The way that every game feels and unfolds differently is great. Yes, the actions on offer are the same each time, and the map is only randomised to a certain extent, but the way things play out differs every time. The example I gave above about nobody exploring is just one example. In a recent 4-player game we stuck to a third of the map and things were tight. I discovered stone – a resource that you need for quite a lot of early game things – in the fourth and final era, which brought a collective “Oh my god! Finally!” from the table. In another game one player found himself alone in a corner of the world with three tribes and no competition and ended up racking up a load of points by moving around the regions in a circle (one space in each region gives VPs for occupying it).

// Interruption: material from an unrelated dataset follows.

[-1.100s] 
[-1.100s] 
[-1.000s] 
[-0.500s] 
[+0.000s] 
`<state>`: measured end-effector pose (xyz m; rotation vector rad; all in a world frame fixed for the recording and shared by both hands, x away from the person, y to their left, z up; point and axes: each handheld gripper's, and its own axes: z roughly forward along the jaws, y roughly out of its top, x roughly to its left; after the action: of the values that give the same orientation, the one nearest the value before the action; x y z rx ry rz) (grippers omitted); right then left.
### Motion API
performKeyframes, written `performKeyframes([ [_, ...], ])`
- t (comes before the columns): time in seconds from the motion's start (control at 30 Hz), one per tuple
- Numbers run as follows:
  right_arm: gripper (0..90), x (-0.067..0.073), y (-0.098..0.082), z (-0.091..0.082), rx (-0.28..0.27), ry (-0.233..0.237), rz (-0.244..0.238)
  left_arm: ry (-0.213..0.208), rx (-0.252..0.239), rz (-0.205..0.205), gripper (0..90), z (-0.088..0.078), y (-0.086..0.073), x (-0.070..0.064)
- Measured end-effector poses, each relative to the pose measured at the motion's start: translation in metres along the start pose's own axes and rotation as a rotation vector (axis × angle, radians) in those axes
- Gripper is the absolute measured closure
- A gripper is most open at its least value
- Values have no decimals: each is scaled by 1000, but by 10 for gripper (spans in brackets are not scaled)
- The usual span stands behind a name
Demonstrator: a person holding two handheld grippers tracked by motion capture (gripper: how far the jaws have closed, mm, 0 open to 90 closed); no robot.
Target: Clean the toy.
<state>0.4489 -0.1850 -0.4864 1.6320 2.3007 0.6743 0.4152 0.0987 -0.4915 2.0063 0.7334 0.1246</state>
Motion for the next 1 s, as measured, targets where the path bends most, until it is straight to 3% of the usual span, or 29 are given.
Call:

I want to make a special mention of the production in Civolution. The player boards are huge, but premium, and I love the way that it just uses the same octagonal pieces for everything in the game. It makes setup and teardown so easy, so quick and means that I don’t have to factor that time into the ‘have we got time to play this?’ decision at game night, and to me that’s a blessing. The huge raft of actions available will undoubtedly put some people off, and if you don’t already like heavy games, I don’t think this is the one that’ll change your mind, but the rest of you will love it. A glorious sandbox which feels like all the best bits of Stefan Feld’s designs rolled up into one beautiful game. A must-have in my opinion.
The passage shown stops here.